● **What the task requires**: All of the records must be repeated exactly.

● **Given entries**:
________________________________________
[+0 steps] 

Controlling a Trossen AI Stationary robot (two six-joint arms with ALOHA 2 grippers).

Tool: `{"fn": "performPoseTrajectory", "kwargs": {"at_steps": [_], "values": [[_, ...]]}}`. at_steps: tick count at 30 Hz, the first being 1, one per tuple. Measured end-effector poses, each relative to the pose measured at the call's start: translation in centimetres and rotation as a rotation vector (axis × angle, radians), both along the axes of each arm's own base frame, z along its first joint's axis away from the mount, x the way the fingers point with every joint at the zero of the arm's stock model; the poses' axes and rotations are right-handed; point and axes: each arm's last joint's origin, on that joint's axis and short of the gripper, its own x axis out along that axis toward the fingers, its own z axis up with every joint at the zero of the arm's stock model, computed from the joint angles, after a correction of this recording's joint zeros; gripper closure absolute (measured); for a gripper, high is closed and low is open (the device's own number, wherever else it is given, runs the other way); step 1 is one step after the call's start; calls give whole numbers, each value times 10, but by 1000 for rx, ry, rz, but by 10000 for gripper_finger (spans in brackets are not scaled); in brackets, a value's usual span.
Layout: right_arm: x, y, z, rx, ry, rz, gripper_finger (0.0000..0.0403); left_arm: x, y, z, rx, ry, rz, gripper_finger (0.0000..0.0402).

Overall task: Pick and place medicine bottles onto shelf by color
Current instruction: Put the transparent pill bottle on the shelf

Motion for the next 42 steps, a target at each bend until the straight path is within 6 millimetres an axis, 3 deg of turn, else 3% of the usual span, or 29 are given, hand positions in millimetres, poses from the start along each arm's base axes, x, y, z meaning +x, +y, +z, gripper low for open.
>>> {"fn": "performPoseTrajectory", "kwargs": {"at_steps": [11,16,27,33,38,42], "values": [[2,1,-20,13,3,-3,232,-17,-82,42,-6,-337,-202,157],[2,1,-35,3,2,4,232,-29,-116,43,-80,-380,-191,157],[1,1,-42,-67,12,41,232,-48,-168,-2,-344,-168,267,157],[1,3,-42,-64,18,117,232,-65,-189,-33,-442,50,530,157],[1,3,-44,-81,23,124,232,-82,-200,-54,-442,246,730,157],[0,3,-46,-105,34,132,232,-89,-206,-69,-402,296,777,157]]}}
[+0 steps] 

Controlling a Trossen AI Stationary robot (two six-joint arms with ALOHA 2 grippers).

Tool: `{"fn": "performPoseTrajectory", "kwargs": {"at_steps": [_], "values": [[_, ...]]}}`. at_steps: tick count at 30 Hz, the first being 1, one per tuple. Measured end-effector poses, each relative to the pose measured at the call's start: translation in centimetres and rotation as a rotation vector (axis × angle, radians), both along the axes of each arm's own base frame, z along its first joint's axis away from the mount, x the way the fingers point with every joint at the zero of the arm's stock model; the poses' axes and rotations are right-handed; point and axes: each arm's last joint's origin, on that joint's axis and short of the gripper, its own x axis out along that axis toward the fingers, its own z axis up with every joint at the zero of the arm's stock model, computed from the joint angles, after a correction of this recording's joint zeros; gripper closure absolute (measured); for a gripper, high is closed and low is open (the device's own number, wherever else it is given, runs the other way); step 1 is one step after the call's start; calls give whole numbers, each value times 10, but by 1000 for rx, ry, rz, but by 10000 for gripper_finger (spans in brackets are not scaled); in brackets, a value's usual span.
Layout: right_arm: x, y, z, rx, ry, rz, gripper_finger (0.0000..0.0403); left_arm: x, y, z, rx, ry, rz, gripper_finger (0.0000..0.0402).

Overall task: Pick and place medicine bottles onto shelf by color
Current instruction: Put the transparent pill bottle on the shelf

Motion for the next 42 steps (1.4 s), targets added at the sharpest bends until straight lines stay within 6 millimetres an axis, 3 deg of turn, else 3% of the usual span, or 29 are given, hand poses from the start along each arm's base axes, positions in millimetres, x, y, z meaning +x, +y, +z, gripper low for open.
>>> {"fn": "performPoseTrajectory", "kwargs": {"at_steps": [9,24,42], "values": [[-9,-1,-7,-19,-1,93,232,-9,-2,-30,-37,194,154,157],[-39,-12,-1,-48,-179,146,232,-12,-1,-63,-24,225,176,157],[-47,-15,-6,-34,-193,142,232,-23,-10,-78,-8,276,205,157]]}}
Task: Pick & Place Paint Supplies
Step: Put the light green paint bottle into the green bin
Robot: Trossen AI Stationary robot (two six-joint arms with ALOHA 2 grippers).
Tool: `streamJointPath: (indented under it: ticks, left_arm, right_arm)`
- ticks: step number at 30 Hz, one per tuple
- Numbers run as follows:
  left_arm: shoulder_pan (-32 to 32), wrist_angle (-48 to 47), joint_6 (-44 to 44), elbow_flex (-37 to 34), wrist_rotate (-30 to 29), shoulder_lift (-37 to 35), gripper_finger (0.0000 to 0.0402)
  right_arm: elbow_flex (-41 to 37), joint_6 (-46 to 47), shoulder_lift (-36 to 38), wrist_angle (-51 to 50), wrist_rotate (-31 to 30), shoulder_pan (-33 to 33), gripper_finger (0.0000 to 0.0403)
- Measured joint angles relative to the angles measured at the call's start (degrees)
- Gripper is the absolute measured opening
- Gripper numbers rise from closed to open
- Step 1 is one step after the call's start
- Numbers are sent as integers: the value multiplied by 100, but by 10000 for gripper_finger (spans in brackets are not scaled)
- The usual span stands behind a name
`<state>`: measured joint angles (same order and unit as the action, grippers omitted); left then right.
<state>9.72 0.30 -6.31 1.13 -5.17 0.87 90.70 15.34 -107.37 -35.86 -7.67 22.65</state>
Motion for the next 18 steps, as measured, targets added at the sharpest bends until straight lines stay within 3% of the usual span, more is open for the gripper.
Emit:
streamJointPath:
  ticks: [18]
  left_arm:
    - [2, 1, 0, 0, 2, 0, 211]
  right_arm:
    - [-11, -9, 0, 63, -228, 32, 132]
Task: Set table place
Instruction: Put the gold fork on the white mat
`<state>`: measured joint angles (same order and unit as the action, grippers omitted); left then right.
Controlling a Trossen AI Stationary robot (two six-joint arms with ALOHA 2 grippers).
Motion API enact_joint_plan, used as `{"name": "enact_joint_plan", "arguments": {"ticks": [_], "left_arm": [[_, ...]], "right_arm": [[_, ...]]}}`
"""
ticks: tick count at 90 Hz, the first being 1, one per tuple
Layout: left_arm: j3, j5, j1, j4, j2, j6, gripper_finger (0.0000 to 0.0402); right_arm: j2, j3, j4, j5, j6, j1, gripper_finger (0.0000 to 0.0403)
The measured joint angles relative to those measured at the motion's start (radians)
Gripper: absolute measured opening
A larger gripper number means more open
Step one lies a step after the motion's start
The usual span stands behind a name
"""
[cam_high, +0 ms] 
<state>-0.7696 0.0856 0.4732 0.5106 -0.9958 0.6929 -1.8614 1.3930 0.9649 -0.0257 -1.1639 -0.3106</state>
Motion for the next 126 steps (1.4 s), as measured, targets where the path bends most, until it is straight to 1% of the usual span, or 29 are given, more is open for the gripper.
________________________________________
● **Solution to this task**:
[+0 steps] 

Controlling a Trossen AI Stationary robot (two six-joint arms with ALOHA 2 grippers).

Tool: `{"fn": "performPoseTrajectory", "kwargs": {"at_steps": [_], "values": [[_, ...]]}}`. at_steps: tick count at 30 Hz, the first being 1, one per tuple. Measured end-effector poses, each relative to the pose measured at the call's start: translation in centimetres and rotation as a rotation vector (axis × angle, radians), both along the axes of each arm's own base frame, z along its first joint's axis away from the mount, x the way the fingers point with every joint at the zero of the arm's stock model; the poses' axes and rotations are right-handed; point and axes: each arm's last joint's origin, on that joint's axis and short of the gripper, its own x axis out along that axis toward the fingers, its own z axis up with every joint at the zero of the arm's stock model, computed from the joint angles, after a correction of this recording's joint zeros; gripper closure absolute (measured); for a gripper, high is closed and low is open (the device's own number, wherever else it is given, runs the other way); step 1 is one step after the call's start; calls give whole numbers, each value times 10, but by 1000 for rx, ry, rz, but by 10000 for gripper_finger (spans in brackets are not scaled); in brackets, a value's usual span.
Layout: right_arm: x, y, z, rx, ry, rz, gripper_finger (0.0000..0.0403); left_arm: x, y, z, rx, ry, rz, gripper_finger (0.0000..0.0402).

Overall task: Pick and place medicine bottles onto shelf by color
Current instruction: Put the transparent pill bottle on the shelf

Motion for the next 42 steps, a target at each bend until the straight path is within 6 millimetres an axis, 3 deg of turn, else 3% of the usual span, or 29 are given, hand positions in millimetres, poses from the start along each arm's base axes, x, y, z meaning +x, +y, +z, gripper low for open.
>>> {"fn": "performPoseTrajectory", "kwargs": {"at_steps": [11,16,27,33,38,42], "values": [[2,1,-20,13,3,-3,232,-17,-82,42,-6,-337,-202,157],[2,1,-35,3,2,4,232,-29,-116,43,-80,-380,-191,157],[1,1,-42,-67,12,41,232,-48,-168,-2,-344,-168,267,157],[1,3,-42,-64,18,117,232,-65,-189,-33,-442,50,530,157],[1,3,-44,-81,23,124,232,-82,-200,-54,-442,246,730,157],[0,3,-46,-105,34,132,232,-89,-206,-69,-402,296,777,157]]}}
[+0 steps] 

Controlling a Trossen AI Stationary robot (two six-joint arms with ALOHA 2 grippers).

Tool: `{"fn": "performPoseTrajectory", "kwargs": {"at_steps": [_], "values": [[_, ...]]}}`. at_steps: tick count at 30 Hz, the first being 1, one per tuple. Measured end-effector poses, each relative to the pose measured at the call's start: translation in centimetres and rotation as a rotation vector (axis × angle, radians), both along the axes of each arm's own base frame, z along its first joint's axis away from the mount, x the way the fingers point with every joint at the zero of the arm's stock model; the poses' axes and rotations are right-handed; point and axes: each arm's last joint's origin, on that joint's axis and short of the gripper, its own x axis out along that axis toward the fingers, its own z axis up with every joint at the zero of the arm's stock model, computed from the joint angles, after a correction of this recording's joint zeros; gripper closure absolute (measured); for a gripper, high is closed and low is open (the device's own number, wherever else it is given, runs the other way); step 1 is one step after the call's start; calls give whole numbers, each value times 10, but by 1000 for rx, ry, rz, but by 10000 for gripper_finger (spans in brackets are not scaled); in brackets, a value's usual span.
Layout: right_arm: x, y, z, rx, ry, rz, gripper_finger (0.0000..0.0403); left_arm: x, y, z, rx, ry, rz, gripper_finger (0.0000..0.0402).

Overall task: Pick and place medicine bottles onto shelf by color
Current instruction: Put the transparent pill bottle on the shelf

Motion for the next 42 steps (1.4 s), targets added at the sharpest bends until straight lines stay within 6 millimetres an axis, 3 deg of turn, else 3% of the usual span, or 29 are given, hand poses from the start along each arm's base axes, positions in millimetres, x, y, z meaning +x, +y, +z, gripper low for open.
>>> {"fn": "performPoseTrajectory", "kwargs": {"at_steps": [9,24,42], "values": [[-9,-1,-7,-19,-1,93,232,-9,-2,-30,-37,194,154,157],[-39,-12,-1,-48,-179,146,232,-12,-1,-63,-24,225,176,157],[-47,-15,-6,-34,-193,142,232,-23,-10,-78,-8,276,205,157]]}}
Task: Pick & Place Paint Supplies
Step: Put the light green paint bottle into the green bin
Robot: Trossen AI Stationary robot (two six-joint arms with ALOHA 2 grippers).
Tool: `streamJointPath: (indented under it: ticks, left_arm, right_arm)`
- ticks: step number at 30 Hz, one per tuple
- Numbers run as follows:
  left_arm: shoulder_pan (-32 to 32), wrist_angle (-48 to 47), joint_6 (-44 to 44), elbow_flex (-37 to 34), wrist_rotate (-30 to 29), shoulder_lift (-37 to 35), gripper_finger (0.0000 to 0.0402)
  right_arm: elbow_flex (-41 to 37), joint_6 (-46 to 47), shoulder_lift (-36 to 38), wrist_angle (-51 to 50), wrist_rotate (-31 to 30), shoulder_pan (-33 to 33), gripper_finger (0.0000 to 0.0403)
- Measured joint angles relative to the angles measured at the call's start (degrees)
- Gripper is the absolute measured opening
- Gripper numbers rise from closed to open
- Step 1 is one step after the call's start
- Numbers are sent as integers: the value multiplied by 100, but by 10000 for gripper_finger (spans in brackets are not scaled)
- The usual span stands behind a name
`<state>`: measured joint angles (same order and unit as the action, grippers omitted); left then right.
<state>9.72 0.30 -6.31 1.13 -5.17 0.87 90.70 15.34 -107.37 -35.86 -7.67 22.65</state>
Motion for the next 18 steps, as measured, targets added at the sharpest bends until straight lines stay within 3% of the usual span, more is open for the gripper.
Emit:
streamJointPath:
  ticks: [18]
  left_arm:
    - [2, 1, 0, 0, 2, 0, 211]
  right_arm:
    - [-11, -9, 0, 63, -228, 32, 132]
Task: Set table place
Instruction: Put the gold fork on the white mat
`<state>`: measured joint angles (same order and unit as the action, grippers omitted); left then right.
Controlling a Trossen AI Stationary robot (two six-joint arms with ALOHA 2 grippers).
Motion API enact_joint_plan, used as `{"name": "enact_joint_plan", "arguments": {"ticks": [_], "left_arm": [[_, ...]], "right_arm": [[_, ...]]}}`
"""
ticks: tick count at 90 Hz, the first being 1, one per tuple
Layout: left_arm: j3, j5, j1, j4, j2, j6, gripper_finger (0.0000 to 0.0402); right_arm: j2, j3, j4, j5, j6, j1, gripper_finger (0.0000 to 0.0403)
The measured joint angles relative to those measured at the motion's start (radians)
Gripper: absolute measured opening
A larger gripper number means more open
Step one lies a step after the motion's start
The usual span stands behind a name
"""
[cam_high, +0 ms] 
<state>-0.7696 0.0856 0.4732 0.5106 -0.9958 0.6929 -1.8614 1.3930 0.9649 -0.0257 -1.1639 -0.3106</state>
Motion for the next 126 steps (1.4 s), as measured, targets where the path bends most, until it is straight to 1% of the usual span, or 29 are given, more is open for the gripper.

No additional output will be produced.